Herbs for Stress Control

Stress can make you lose sleep and become tired, and when you’re fatigued, you may turn to stimulants like caffeine and sugar for a boost. Though these give you a quick jolt, the effect isn’t long-lasting. You may be able to manage your fatigue over the long term without resorting to repeated blasts of sugary coffee drinks and desserts. Adaptogens are herbal formulas that have been used for centuries in traditional medicine for stress and tiredness; they work by increasing energy levels naturally. Included among adaptogens are Asian ginseng, eleuthero, ashwagandha and rhodiola rosea. You can find them in supplement or tea form in health-food stores.

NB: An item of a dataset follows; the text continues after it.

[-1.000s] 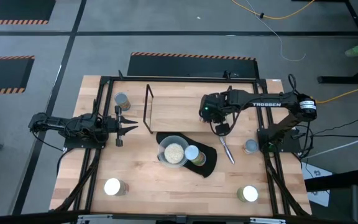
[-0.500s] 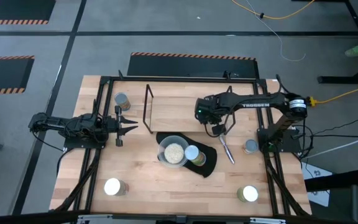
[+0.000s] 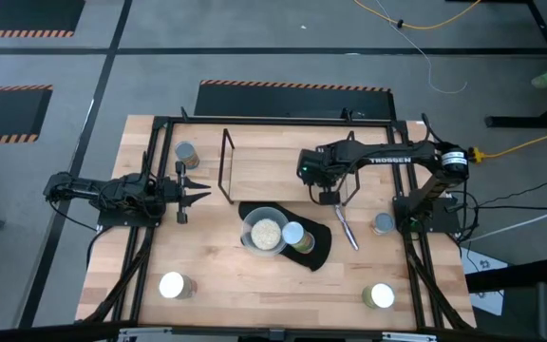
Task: Pick and place cans onto a shelf
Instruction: Put the canned diced tomatoes on the shelf
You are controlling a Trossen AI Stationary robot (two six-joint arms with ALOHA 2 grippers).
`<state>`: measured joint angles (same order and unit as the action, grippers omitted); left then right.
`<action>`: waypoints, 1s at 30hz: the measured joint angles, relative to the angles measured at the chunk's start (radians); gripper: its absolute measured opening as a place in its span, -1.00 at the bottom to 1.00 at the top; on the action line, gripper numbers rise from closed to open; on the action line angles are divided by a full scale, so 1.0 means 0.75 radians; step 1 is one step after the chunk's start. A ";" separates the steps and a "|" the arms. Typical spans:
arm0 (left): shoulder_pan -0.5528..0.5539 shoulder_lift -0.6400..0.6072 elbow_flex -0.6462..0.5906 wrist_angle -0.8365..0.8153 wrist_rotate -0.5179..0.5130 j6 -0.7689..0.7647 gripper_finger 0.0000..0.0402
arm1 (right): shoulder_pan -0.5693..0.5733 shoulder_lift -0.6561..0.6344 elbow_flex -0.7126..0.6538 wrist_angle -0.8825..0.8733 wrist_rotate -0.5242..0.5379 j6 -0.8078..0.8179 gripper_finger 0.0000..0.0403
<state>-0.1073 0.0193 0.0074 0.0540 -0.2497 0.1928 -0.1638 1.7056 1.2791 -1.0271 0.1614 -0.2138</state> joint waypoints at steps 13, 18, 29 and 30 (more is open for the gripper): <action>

Adaptogens have some clinical evidence backing their use for stress. In one well-designed clinical trial, subjects who took a high concentration of ashwagandha root twice daily for 60 days scored better on stress tests and had lower cortisol levels than those who took a placebo. The results appeared in the Indian Journal of Psychological Medicine in 2012. (ref. 11) Another well-designed study found that subjects who supplemented with rhodiola rosea for 28 days experienced less fatigue, better mental performance and lower cortisol than a placebo group. The authors published the results in Planta Medica in 2009.

However, talk to a doctor, naturopath or nutritionist before adding adaptogens to your regimen, as they may not be a good fit for everyone. For example, if you have high blood pressure from Cushing's disease or syndrome, taking ginseng may not be safe. Some adaptogens can cause gastrointestinal problems or worsen insomnia if taken too close to bedtime, and women who are breastfeeding or pregnant should avoid these herbs.

Movement to Manage Stress

Exercise and movement are good ways to manage both stress and weight gain. Aerobic activity and strength training are proven ways to control weight gain, especially around the midsection. The American Council on Exercise recommends you aim for 60 minutes of aerobic exercise most days of the week, and two to three nonconsecutive days of strength training – weights, resistance bands or yoga – to help shed fat.

But any type of movement can help alleviate stress and also burn calories. Instead of watching TV and eating ice cream mindlessly, get up and dance or take your dog for a walk. As little as 10 minutes at a time of vigorous activity that raises your heart rate can help banish stress at least temporarily, so you don’t turn to food for comfort.